Bill to undo requirements for school nurses introduced in House

Monitor staff
Published: 1/17/2018 7:07:26 PM

Seeking to fight a shortage, legislators are considering a new bill that would dramatically reduce certification requirements for school nurses.

House Bill 1217 would eliminate a broad range of required qualifications recently put into law, a course reversal from efforts to increase the standards. Republican backers and municipal officials argue that the requirements are prohibitive and unnecessary for the role.

Under the present rules in RSA 200:29, which took effect mid-2016, registered nurses must complete a bachelor’s degree in nursing or higher and have three years’ prior experience in pediatric nursing to enter as a school nurse.

They also must demonstrate skill in 16 separate categories, such as the ability to carry out health assessments through data analysis and develop long-term outcome-oriented treatment plans.

HB 1217, proposed by Rep. Gregory Hill, R-Northfield, would sweep away those requirements, opening the job to anyone qualified in the state as a registered nurse – without a bachelor’s degree.

Speaking at an Education Committee hearing Wednesday, Hill argued that the move was meant to correct what he sees as regulatory overreach in 2016. The rules were put in place without a clear public health requirement to do so, and without sufficient input from New Hampshire schools, he argued.

“No case for urgency has been made,” Hill said.

Tim Soucy, public health director for Manchester, said that the new rules have created a cost burden for school nurses, primarily because they mandate that school nurses pass and pay for an additional round of certification under the Department of Education. That, in turn, would hurt the city’s recruitment efforts, he said.

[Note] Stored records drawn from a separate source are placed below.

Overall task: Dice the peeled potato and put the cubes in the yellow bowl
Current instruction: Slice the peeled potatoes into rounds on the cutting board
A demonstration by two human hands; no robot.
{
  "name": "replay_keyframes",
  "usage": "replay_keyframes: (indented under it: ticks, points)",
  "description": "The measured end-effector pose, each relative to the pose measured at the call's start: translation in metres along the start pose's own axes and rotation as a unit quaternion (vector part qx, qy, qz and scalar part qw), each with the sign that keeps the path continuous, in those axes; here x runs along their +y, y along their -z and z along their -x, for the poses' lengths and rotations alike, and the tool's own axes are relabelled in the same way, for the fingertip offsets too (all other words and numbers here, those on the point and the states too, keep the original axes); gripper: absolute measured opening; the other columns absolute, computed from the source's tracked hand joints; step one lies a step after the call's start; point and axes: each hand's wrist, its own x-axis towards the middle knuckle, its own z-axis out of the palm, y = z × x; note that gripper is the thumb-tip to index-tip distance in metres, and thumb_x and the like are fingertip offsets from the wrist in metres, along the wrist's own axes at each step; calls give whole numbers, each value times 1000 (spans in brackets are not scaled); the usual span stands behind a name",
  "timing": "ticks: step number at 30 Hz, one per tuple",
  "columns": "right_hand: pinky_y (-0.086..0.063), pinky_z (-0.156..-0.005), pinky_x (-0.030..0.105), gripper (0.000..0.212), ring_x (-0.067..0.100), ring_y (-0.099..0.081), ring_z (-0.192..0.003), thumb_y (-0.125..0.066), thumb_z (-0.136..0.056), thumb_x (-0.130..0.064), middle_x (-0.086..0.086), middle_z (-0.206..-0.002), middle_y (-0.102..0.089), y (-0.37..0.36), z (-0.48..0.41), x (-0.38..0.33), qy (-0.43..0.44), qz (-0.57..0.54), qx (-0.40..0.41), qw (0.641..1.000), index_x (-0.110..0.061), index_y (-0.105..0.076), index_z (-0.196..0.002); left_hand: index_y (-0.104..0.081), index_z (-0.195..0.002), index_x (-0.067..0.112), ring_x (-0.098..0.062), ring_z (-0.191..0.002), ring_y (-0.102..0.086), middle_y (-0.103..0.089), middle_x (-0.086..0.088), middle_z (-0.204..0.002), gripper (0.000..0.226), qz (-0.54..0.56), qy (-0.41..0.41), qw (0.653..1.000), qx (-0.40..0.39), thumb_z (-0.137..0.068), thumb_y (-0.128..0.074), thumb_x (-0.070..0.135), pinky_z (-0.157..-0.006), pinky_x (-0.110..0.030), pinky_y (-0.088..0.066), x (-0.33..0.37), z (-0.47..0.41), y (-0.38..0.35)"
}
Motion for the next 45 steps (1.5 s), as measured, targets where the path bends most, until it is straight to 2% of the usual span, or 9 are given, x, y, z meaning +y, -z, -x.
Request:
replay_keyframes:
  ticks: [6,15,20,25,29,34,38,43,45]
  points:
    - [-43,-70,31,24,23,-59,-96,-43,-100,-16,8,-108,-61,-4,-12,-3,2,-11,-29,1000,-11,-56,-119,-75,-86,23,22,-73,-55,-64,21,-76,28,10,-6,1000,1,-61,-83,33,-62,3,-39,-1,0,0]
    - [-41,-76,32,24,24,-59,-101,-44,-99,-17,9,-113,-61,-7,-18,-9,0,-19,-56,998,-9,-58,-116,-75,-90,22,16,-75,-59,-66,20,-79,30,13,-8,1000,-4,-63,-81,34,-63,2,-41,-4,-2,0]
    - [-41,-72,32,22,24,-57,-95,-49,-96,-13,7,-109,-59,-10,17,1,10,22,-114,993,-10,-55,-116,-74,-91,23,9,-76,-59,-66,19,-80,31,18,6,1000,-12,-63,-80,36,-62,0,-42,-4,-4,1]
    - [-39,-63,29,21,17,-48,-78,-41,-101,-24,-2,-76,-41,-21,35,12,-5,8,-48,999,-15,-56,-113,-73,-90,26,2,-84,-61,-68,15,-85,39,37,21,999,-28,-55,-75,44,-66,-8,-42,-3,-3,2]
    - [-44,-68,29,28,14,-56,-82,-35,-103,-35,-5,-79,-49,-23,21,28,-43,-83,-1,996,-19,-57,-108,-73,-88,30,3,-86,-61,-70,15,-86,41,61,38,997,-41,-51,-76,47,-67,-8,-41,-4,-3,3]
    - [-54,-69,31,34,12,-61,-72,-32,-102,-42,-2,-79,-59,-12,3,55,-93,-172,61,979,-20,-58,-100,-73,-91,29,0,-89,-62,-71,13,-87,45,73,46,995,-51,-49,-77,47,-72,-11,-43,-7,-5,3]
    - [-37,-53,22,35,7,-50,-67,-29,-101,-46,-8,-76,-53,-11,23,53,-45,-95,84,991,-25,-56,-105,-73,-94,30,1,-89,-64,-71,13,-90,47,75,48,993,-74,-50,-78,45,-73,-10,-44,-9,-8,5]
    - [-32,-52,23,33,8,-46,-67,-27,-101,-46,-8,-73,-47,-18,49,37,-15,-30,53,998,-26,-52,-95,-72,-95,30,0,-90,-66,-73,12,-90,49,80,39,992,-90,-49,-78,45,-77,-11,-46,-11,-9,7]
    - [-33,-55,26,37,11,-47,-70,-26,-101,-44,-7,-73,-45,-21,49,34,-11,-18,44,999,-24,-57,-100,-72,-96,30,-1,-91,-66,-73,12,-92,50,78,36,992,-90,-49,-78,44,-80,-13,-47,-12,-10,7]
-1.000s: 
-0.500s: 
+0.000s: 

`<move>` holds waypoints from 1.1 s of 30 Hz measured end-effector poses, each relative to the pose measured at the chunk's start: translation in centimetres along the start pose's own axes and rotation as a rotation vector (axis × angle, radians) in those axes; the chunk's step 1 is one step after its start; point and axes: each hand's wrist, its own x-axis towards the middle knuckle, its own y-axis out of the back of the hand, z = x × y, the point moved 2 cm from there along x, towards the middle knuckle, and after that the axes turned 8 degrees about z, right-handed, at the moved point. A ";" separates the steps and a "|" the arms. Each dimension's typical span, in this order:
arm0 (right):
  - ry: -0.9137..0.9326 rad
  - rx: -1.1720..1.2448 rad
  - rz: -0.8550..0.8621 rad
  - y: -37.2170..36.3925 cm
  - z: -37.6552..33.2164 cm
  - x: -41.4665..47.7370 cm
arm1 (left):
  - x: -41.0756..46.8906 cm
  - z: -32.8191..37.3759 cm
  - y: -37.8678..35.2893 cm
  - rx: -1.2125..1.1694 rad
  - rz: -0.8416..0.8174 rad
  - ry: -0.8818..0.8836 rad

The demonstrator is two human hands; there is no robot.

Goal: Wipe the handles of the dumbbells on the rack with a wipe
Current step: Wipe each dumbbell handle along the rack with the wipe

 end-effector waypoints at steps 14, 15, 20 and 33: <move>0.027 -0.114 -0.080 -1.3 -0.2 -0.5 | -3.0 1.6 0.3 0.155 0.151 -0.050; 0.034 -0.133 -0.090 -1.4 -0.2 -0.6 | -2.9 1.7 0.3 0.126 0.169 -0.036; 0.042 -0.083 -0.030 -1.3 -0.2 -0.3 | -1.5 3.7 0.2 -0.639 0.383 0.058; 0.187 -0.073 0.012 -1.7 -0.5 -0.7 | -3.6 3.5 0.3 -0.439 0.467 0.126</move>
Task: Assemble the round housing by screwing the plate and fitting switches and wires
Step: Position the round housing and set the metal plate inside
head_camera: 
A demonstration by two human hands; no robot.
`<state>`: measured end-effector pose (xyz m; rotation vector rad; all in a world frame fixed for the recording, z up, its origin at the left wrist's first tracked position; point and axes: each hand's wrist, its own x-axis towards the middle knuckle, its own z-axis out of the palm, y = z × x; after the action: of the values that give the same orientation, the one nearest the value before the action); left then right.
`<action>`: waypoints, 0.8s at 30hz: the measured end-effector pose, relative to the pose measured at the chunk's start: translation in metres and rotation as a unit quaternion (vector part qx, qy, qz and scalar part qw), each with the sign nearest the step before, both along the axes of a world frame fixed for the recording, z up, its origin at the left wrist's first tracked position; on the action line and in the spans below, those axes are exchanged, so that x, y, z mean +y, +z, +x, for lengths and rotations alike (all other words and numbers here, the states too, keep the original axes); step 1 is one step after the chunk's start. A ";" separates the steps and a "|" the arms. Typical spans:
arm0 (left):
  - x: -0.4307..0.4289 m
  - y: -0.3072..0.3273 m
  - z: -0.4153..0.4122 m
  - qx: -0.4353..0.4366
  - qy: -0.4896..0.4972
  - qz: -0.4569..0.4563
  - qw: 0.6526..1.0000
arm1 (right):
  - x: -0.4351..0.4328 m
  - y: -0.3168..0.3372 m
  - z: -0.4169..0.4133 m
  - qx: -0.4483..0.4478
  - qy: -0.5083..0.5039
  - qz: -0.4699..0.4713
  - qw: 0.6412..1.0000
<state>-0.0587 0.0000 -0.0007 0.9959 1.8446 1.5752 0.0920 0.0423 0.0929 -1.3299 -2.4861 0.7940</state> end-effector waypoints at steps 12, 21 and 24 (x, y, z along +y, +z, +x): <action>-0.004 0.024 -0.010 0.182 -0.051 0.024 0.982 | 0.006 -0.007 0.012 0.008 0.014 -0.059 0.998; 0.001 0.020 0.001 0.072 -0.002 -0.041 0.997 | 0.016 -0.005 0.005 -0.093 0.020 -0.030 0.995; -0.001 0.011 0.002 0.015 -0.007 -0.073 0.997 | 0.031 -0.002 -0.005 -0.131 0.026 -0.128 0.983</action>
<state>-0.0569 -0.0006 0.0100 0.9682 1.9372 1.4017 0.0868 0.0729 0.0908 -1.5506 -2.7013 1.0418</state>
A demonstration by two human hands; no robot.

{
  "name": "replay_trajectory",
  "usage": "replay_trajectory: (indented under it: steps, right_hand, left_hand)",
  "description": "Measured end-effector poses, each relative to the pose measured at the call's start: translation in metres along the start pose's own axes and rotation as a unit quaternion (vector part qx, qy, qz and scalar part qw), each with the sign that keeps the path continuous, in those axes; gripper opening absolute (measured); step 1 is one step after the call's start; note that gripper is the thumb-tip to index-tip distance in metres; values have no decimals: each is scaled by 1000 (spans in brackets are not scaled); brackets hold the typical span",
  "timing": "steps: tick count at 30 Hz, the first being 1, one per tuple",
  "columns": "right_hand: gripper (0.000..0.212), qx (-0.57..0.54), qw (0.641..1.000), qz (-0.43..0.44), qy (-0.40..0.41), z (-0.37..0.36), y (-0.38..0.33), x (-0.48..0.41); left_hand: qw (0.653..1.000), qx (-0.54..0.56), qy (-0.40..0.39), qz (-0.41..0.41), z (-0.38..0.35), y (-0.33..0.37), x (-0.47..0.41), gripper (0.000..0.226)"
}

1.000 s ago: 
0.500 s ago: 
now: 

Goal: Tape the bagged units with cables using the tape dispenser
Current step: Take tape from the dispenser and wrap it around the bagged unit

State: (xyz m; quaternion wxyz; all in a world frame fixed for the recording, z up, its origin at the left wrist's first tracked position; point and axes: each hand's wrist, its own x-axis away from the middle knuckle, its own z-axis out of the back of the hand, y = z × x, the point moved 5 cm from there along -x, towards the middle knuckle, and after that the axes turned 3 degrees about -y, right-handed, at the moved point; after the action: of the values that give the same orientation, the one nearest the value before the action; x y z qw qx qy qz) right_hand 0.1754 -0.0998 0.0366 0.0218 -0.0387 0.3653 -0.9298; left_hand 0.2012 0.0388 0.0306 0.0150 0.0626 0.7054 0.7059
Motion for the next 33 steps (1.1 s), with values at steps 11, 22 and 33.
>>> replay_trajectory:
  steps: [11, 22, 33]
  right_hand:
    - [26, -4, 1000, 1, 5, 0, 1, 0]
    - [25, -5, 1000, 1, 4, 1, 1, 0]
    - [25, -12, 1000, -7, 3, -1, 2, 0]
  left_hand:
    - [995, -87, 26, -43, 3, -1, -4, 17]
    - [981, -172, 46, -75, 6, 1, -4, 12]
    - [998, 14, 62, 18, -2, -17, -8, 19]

“The law that created this requirement at the state level has been flawed since its inception,” he said. “The current RSA 200:29 will dramatically impact our ability to recruit and hire school nurses. It creates an unnecessary bureaucracy for existing and future nurses, as well as their employers.”

But nursing representatives have objected to plans to scrap the rules, which they say were established with care. The introduction of the rules follows national trends, argued Joan Widmer, executive director for the New Hampshire Nurses’ Association; a 2010 Institute of Medicine report recommended that more nurses be trained at the bachelor’s level.

Widmer disputed the bill’s potential impacts on recruitment, noting that no evidence of shortages in schools has been presented. On the contrary, for those in the nursing trade, a school position with enviable weekend and vacation time is highly sought, she said.

And she said for children in rural areas, school nurses can often be the sole point of health care for children, Widmer said. The extra qualifications are necessary because unlike in hospitals, nurses have to make most of their decisions on their own.

“In a school setting, you’re it – there’s no one else to call,” Widmer said.

And one school nurse argued that pursuing a certification with the Board of Education better integrated nurses into their unique role.

“School nurses are a needed, essential part of a school community,” said Paula MacKinnon, a nurse at Woodbury Middle School in Salem. “Certification does that. It brings us into the fold – it recognizes us as a member of the school committee that has an impact on its students.”